Le "Variazioni Goldberg" di Tabori. La Bibbia in agrodolce salsa yiddish

Da giovedì Micheletto porta in scena l’interpretazione delle Sacre Scritture

Luca Micheletti

Milano, 3 novembre 2016 - A qualcuno verrà in mente il capolavoro di Bach. Quello scoglio su cui molti pianisti hanno sbattuto la testa, non riuscendone a interpretare l’enorme complessità. E che altri hanno reso invece un apice della propria carriera, come la storica registrazione del 1955 di un giovanissimo Glenn Gould. Ma qui niente musica. “Le variazioni Goldberg” è in questo caso il titolo dell’opera più famosa di George Tabori, ebreo ungherese dal talento multiforme. E relativamente poco conosciuto.

Ne è un esempio il fatto che il dramma non sia mai stato portato in scena in Italia, forse anche per la sua natura spigolosa, politicamente scorretta, acidissima. Insomma, ci vuole una certa dose di convinzione (e visionarietà) per avvicinarlo. Come per primo fece addirittura Bergman negli Anni Novanta. Così, giusto ad aggiungere paragoni che farebbero tremare le ginocchia. Evidentemente non a Luca Micheletti, giovane attore e regista su cui il Franco Parenti molto sta investendo. Tanto da affidargli la nuova produzione “Le variazioni Goldberg”, da stasera una prima assoluta con in scena lo stesso Micheletti affiancato da Marcella Romei, Michele Nani, Pietro De Pascalis, Claudia Scaravonati e Barbara Costa, oltre a Rossella Spinosa al pianoforte. Un “divertissement” dalla feroce comicità yiddish. Un teatro della crudeltà e dell’assurdo che Tabori calò all’interno di un futuro post-atomico. Siamo a Gerusalemme. E una compagnia di attori ha la bella idea di portare sul palco la Bibbia. Da qui una rapida esasperazione di toni e simboli, risalendo alle origini dell’identità religiosa e morale dell’Occidente. Confrontandosi con i rischi (e i paradossi) del prendere alla lettera il testo sacro.

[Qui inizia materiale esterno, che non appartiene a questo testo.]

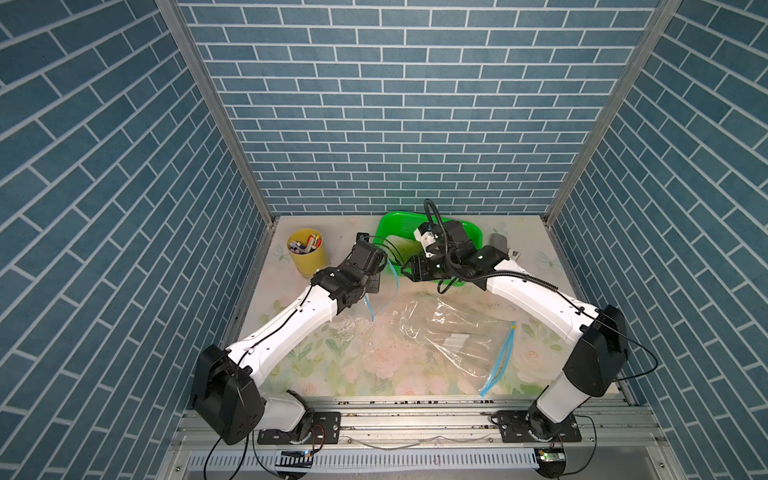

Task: Put the chinese cabbages into a zipper bag and zip it
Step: Open the zipper of the food storage bag at the center of the board, then pick up the Chinese cabbage from the basket.

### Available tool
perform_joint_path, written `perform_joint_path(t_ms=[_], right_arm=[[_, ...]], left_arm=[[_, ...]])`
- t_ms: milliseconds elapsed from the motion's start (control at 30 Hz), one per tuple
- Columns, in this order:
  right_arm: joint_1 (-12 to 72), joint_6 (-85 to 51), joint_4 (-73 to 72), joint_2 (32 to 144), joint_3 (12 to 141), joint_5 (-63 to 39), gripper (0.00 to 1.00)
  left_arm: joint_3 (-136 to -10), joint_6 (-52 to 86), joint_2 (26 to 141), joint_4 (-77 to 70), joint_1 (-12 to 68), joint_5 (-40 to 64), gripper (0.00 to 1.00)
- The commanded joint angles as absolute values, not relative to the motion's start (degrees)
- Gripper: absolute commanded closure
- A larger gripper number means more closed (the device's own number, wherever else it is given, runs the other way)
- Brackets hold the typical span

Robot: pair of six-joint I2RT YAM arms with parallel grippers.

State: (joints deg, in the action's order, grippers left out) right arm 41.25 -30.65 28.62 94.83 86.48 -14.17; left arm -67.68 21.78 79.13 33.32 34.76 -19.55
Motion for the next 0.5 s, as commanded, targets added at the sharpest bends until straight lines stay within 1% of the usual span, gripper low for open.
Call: perform_joint_path(t_ms=[0,133,167,233,300,467], right_arm=[[38.0,-34.2,32.1,96.2,88.8,-15.4,0.43],[35.0,-37.2,32.0,100.0,90.8,-15.4,0.39],[34.6,-38.0,31.7,101.2,91.6,-15.3,0.37],[34.1,-39.2,31.6,103.9,93.6,-14.9,0.31],[33.9,-40.5,31.9,107.0,96.4,-15.2,0.29],[33.4,-44.4,30.1,111.7,98.9,-14.4,0.27]], left_arm=[[-66.2,21.5,79.1,31.7,34.3,-18.9,1.00],[-65.9,21.4,79.2,31.5,34.1,-17.9,1.00],[-65.8,21.3,79.1,31.5,34.0,-17.9,1.00],[-65.4,21.1,78.8,31.1,33.9,-17.6,1.00],[-65.2,21.2,78.5,31.1,33.6,-17.1,1.00],[-63.9,20.8,77.6,30.3,33.2,-17.0,1.00]])
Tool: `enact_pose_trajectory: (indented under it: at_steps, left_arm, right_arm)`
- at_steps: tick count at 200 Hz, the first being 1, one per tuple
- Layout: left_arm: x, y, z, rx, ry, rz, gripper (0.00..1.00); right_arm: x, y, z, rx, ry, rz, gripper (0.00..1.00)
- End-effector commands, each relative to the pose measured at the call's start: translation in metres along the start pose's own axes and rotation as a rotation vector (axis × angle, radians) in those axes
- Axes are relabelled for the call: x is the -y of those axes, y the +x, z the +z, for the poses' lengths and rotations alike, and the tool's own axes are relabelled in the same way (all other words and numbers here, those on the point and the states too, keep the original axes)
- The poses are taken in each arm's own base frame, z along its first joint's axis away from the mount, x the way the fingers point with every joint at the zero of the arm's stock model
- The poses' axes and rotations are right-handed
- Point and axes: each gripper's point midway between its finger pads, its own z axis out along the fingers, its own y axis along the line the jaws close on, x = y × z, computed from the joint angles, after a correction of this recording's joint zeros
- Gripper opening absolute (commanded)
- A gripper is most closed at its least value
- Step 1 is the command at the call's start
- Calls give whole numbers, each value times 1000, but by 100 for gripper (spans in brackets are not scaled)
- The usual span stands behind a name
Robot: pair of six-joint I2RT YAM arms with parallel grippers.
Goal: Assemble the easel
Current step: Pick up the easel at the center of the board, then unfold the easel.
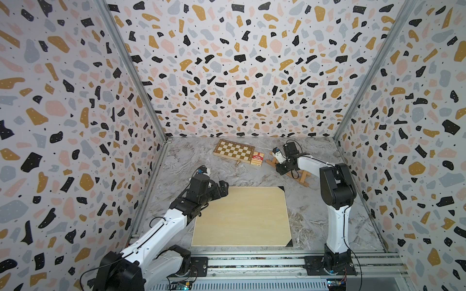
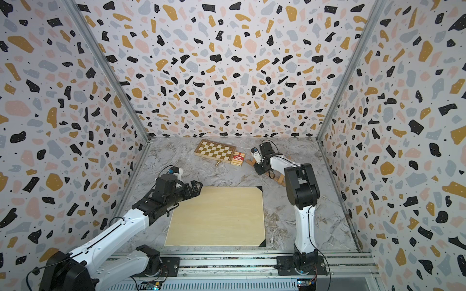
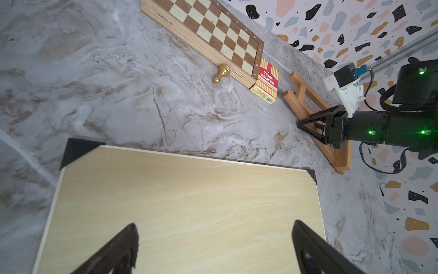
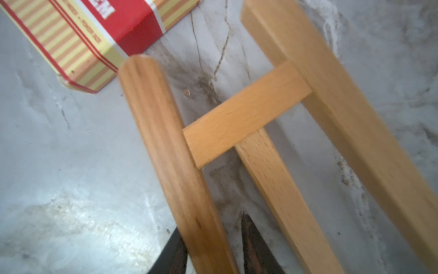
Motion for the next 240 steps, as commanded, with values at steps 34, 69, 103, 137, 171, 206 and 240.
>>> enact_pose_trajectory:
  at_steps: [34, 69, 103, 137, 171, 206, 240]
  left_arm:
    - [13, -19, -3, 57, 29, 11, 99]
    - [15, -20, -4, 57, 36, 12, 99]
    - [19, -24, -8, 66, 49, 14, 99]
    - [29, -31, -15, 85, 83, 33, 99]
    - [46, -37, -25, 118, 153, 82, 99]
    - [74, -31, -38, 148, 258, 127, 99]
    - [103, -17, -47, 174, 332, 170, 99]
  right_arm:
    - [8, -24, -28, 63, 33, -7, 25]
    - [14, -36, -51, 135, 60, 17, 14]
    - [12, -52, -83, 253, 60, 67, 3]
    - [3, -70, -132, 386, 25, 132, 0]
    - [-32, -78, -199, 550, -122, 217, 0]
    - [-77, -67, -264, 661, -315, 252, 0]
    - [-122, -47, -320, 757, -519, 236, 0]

«Si parte da una domanda apparentemente immediata – spiega il regista –: come interpretare il testo sacro? Il verbo chiama in causa il teatro stesso, per sua natura terreno d’indagine d’ogni possibile interpretazione: ed ecco nascere un “gran teatro del mondo”, in salsa yiddish. Tabori, infatti, era ebreo; e il testo è espressione di un rapporto con la divinità molto conflittuale, che interpella, problematizza, mette in discussione, tipico dell’ebraismo. Lo stesso nome di “Goldberg” è qui scelto perché emblematicamente evocativo di un’onomastica ebraica; mentre le “variazioni” sono le mille possibili interpretazioni di un tema: quello della fede in Dio e della ricerca di sé». Infiniti i rimandi, le citazioni. In bilico fra pensiero colto e gusto pop. Esperimento interessante. Sarà curioso capire come Micheletti riuscirà a venirne a capo. Nel frattempo il Franco Parenti propone una serie di incontri per approfondire autore e tematiche. A partire da domani alle 18 con Hermann Beil del Berliner Ensemble, introdotto da Marco Castellari.

Da oggi al 13 novembre al Teatro Franco Parenti, in via Pier Lombardo 14. Biglietti 15/12 euro, info: 02.59995206.